When I place a call to Bill Bryson on a sunny Friday morning, it’s evening in Norfolk, England. He wants to make sure it’s not a radio interview; in the background, we can hear his grandchildren laughing. The Iowa-born writer has been flitting back and forth between the U.S. and the U.K. ever since meeting his British wife in 1973 while backpacking through Europe, and much of his writing has centered on the confusion and comedy that arises from that cultural divide. In his books, Bryson has tackled an unusually wide range of subjects, from Shakespeare to semantics, Australia to Appalachia, backpacking to biology. In conversation, he is engaging and sincere, with a subtle sense of humor and an endearing enthusiasm for discovery. Bryson will make his first visit to Santa Barbara on Tuesday, April 14.
What do you miss most about the states when you’re in the U.K.? Baseball. Without any hesitation, baseball, because almost everything else can be replicated over here. The great thing about coming from America and living somewhere else is that whatever is really good that comes out of America reaches you, whereas it doesn’t always work the other way around. You know, if I just had to have Oreo cookies or something, I can get them here. Whereas you wouldn’t get haggis in Santa Barbara, would you?
Not likely. I haven’t tried too hard, mind you. So where else are you going on this book tour-anywhere particularly fun besides Santa Barbara? Out of all the places that I am going on this trip, Southern California holds out the greatest prospects of happiness and bliss and good weather.
Have you been to Santa Barbara before? Never. I don’t know Southern California that well. It’s just one of those blank spots in my life for no particular reason. I’ve heard about Santa Barbara for a long time, so I’m looking forward to seeing it and hoping to have enough time to do some nice walks and kind of explore. What would you tell me to see, if I had a day to explore the city and get a sense of who lives there, what it’s all about?
I would visit Farmers Market. I would stroll a little bit on State Street and on the beach, and then I’d get into the frontcountry hills for a hike. Oh, this sounds very exciting. A good walk is something I always enjoy doing.
There’s clearly something important to you about walking. It’s the subject of one of your books [A Walk in the Woods], and it’s what took you to the U.K. in the first place. What is it about walking that you like so much? I really don’t know. I’ve thought about this a lot. I hate to be bored. The worst torment you could give to me would be to tell me to just go sit in a chair for a couple of hours and not have any stimulation around me at all. And yet if my legs are moving, I’m completely happy. You could put a bag over my head and I’d still be really happy. If you could explain that to me, I would love to understand it. There is something deeply soothing, I think, and happy and pleasant and just glad to be alive about walking. And the fact is, you don’t have a bag over your head, so you are able to see things, and the world is just so much more beautiful up close when you’re taking it on foot.
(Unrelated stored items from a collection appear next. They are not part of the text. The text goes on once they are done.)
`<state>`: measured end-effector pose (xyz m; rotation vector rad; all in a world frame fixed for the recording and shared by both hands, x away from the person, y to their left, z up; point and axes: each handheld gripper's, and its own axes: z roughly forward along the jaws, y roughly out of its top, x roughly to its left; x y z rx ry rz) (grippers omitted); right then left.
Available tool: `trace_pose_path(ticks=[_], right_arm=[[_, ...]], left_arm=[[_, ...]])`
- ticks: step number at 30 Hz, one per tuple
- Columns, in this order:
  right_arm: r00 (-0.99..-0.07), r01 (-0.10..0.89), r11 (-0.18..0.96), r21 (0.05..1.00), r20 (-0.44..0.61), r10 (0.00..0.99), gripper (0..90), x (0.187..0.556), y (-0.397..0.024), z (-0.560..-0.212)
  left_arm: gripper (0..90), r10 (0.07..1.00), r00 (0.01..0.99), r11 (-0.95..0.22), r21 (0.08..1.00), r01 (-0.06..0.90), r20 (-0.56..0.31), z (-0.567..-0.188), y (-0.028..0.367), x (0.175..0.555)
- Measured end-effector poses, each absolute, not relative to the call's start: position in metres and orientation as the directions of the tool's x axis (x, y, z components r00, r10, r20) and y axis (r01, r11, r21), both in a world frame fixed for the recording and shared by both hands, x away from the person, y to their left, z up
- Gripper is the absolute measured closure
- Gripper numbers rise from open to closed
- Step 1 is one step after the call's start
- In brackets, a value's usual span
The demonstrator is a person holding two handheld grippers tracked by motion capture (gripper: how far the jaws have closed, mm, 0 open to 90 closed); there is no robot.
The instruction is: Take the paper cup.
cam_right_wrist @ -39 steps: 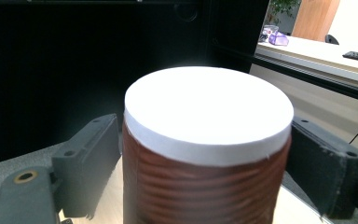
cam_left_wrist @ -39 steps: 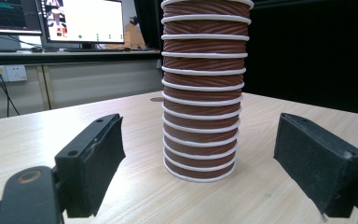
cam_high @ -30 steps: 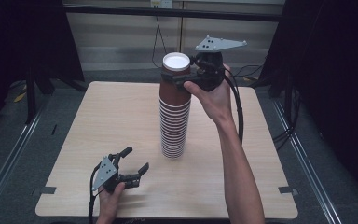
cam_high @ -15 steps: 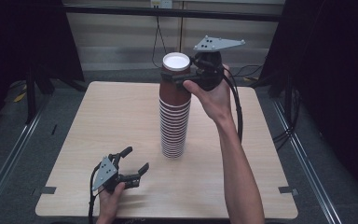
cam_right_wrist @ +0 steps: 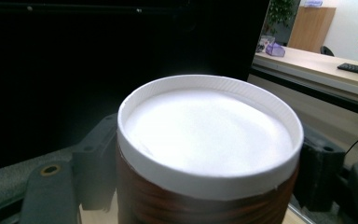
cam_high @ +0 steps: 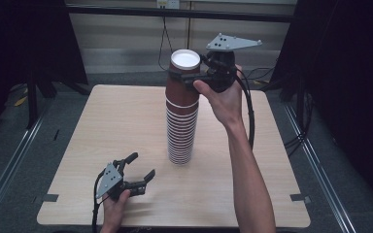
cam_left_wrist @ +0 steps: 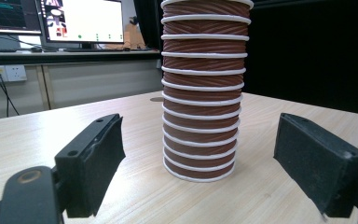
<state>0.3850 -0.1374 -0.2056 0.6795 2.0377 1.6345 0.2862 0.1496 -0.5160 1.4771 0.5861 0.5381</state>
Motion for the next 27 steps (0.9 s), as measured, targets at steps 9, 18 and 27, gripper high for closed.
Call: trace_pose_path(ticks=[9,18,27], right_arm=[[-0.784,0.067,0.152,0.986,-0.042,0.620,23.5,0.380,-0.139,-0.197],[-0.781,0.038,0.088,0.995,-0.025,0.624,23.6,0.378,-0.145,-0.189],[-0.781,0.019,0.049,0.999,-0.016,0.624,23.8,0.374,-0.151,-0.182]], left_arm=[[15.6,0.659,0.751,0.028,0.999,0.022,-0.035,-0.516,0.150,0.286],[15.6,0.659,0.752,0.028,0.999,0.022,-0.035,-0.516,0.150,0.286],[15.5,0.659,0.752,0.027,0.999,0.022,-0.035,-0.516,0.150,0.286]])
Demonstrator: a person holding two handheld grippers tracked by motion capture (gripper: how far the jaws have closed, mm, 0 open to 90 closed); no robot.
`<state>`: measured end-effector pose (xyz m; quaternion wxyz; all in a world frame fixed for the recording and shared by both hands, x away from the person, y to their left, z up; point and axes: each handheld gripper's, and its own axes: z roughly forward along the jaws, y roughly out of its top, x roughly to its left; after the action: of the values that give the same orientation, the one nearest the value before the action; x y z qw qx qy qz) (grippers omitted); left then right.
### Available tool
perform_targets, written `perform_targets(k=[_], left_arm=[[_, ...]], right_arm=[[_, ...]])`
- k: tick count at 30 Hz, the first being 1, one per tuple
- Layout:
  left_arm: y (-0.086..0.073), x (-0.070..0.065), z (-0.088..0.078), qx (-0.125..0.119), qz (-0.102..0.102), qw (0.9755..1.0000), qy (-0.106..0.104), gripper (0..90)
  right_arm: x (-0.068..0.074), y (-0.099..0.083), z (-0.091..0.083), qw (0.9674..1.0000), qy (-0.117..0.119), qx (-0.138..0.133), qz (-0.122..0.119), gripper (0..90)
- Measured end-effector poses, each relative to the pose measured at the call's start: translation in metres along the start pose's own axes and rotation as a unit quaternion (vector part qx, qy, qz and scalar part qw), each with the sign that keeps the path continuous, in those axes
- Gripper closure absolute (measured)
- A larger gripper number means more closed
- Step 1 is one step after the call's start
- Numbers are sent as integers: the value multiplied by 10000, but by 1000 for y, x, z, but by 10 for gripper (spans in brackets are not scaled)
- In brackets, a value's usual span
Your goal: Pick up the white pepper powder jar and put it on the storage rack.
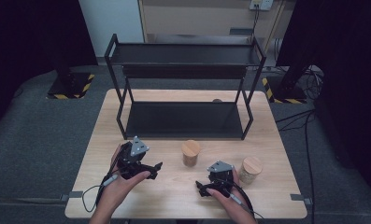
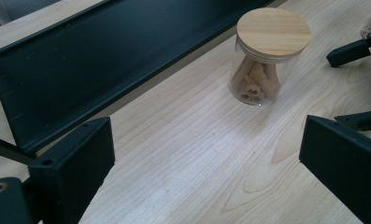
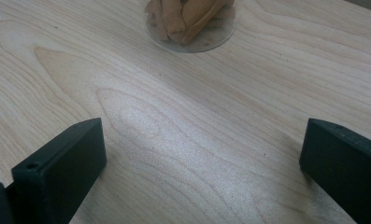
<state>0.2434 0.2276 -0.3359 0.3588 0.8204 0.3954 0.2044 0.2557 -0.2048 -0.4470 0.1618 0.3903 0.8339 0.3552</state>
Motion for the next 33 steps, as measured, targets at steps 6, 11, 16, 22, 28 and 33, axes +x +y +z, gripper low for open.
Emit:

Tell me about making the jump from working in journalism to writing books. Well, it was not so much a jump as a kind of gradual slide. For years, I worked on newspapers in England as a copy editor. In my spare time, I started writing travel articles as a way of making some extra income. I was in Denmark once for an airline magazine, and I thought, “They’re paying me to be in Copenhagen and they’re going to give me $1,500 and all I have to do is write 1,500 words, and in the meantime I get to eat and drink at their expense. This is the way I want to make my living.”
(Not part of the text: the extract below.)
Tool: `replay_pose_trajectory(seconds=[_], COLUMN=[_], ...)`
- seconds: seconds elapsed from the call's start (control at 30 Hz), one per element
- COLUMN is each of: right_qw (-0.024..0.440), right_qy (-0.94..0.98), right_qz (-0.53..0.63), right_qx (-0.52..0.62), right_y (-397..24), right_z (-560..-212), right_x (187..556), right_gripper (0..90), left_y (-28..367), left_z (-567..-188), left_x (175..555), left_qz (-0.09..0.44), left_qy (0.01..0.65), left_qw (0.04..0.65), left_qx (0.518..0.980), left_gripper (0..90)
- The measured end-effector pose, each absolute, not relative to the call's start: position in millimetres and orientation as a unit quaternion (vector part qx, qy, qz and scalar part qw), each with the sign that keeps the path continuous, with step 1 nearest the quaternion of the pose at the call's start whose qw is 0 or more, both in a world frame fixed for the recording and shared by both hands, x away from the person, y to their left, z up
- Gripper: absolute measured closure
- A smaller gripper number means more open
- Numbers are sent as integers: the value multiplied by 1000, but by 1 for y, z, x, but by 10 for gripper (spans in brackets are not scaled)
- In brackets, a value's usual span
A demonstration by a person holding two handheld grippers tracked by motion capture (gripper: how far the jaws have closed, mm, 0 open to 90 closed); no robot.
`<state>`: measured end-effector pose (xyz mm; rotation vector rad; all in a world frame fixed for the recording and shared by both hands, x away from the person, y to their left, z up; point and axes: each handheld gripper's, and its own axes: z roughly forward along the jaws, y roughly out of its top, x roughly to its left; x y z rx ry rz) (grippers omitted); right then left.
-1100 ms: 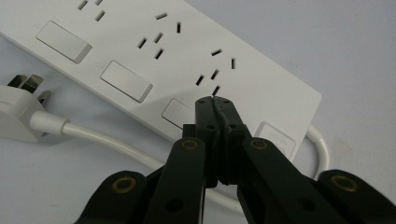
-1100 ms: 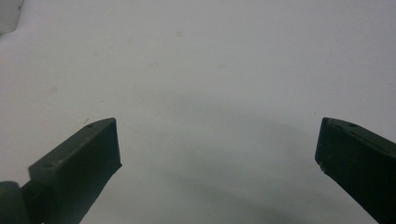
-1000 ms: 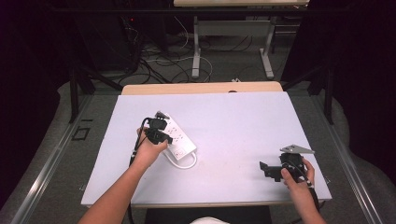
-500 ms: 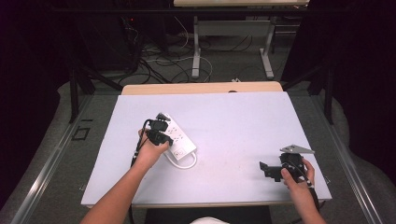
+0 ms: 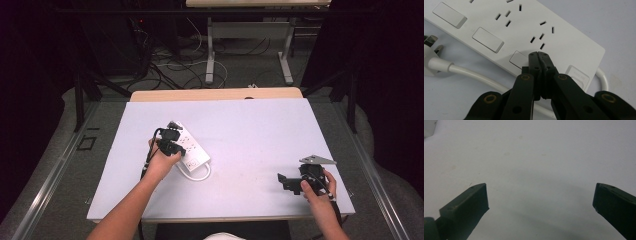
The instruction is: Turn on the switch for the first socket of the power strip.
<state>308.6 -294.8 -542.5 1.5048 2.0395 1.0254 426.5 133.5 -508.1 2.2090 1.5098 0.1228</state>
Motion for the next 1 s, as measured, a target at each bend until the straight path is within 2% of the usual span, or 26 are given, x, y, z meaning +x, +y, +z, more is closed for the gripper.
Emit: replay_pose_trajectory(seconds=[0.37, 1.0], right_qw=[202, 200], right_qy=[731, 731], right_qz=[367, 369], right_qx=[539, 538], right_y=[-295, -294], right_z=[-543, -543], right_x=[309, 309], right_gripper=[0, 0], left_y=[135, 134], left_z=[-509, -509], left_x=[427, 425], left_qz=[46, 53], left_qy=[545, 545], left_qw=[231, 233], left_qx=[805, 804], left_gripper=[873, 880])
Now that you work on longer-range writing projects, do you ever feel you’ve kind of run out of steam for the whole thing? No. You’d think you’d get bored with it all, but I don’t. I’m very lucky that I do lots of different kinds of books. I would hate it if all I did was just essentially the same book over and over again. But I can go all over the place with my books, and that helps to keep the material fresh. I’m in the middle of writing a new book, and I ought to be bored with it by now, but I still find it a really exciting challenge, trying to get the words right. I still feel at the age of 57 like I’m learning how to do it.
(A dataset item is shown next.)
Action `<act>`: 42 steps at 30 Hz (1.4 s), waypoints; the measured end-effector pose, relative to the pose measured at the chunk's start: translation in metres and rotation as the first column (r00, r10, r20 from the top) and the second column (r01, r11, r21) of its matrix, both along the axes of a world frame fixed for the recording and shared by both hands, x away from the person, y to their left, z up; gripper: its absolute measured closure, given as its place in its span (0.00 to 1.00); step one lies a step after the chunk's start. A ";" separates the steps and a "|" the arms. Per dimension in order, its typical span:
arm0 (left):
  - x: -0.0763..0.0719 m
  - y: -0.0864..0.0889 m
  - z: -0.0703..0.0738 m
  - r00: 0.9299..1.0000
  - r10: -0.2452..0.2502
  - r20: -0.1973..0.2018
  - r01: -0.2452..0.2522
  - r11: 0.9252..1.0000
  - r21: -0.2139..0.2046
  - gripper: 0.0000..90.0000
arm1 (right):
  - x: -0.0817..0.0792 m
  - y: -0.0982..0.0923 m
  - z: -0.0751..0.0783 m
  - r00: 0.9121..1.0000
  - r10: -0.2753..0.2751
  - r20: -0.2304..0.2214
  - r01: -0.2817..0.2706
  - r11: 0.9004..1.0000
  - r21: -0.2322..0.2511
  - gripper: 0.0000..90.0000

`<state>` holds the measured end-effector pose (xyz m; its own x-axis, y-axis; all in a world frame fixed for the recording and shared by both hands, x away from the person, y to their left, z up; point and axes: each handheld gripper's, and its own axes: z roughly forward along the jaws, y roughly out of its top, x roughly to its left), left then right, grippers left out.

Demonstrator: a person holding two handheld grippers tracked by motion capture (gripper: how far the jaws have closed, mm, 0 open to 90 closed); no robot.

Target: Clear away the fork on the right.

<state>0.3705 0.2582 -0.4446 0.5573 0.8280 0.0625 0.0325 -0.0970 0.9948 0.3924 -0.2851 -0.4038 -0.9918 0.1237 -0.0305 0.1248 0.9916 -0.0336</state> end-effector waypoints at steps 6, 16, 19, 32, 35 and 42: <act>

What’s the new book about? This book is kind of a strange departure for me: It’s a history of private life. I’m looking at how we live in our houses, and have throughout history. So it’s a history of the world without wars and politics-a social history of humanity. It’s more about things like hygiene and sex and sleeping and death and the things that are actually the big things in life, most of the time.
Do you have any advice to writers on humor? Is there a key to it? I just try to write what I think is amusing. And then I just hope that other people will think it’s funny too, but there isn’t any way of knowing. It’s very unnerving, and you don’t ever get more confident about it. It’s especially unnerving when you go on a book tour and you start reading passages to audiences, because you always get laughs in the wrong places. You’re almost embarrassed about a line because it seems so obvious or trite, and that will get a big laugh, and then something that you worked really hard on and thought was just brilliantly hysterical, they’ll just sit there stone-faced. It’s just a very disconcerting experience.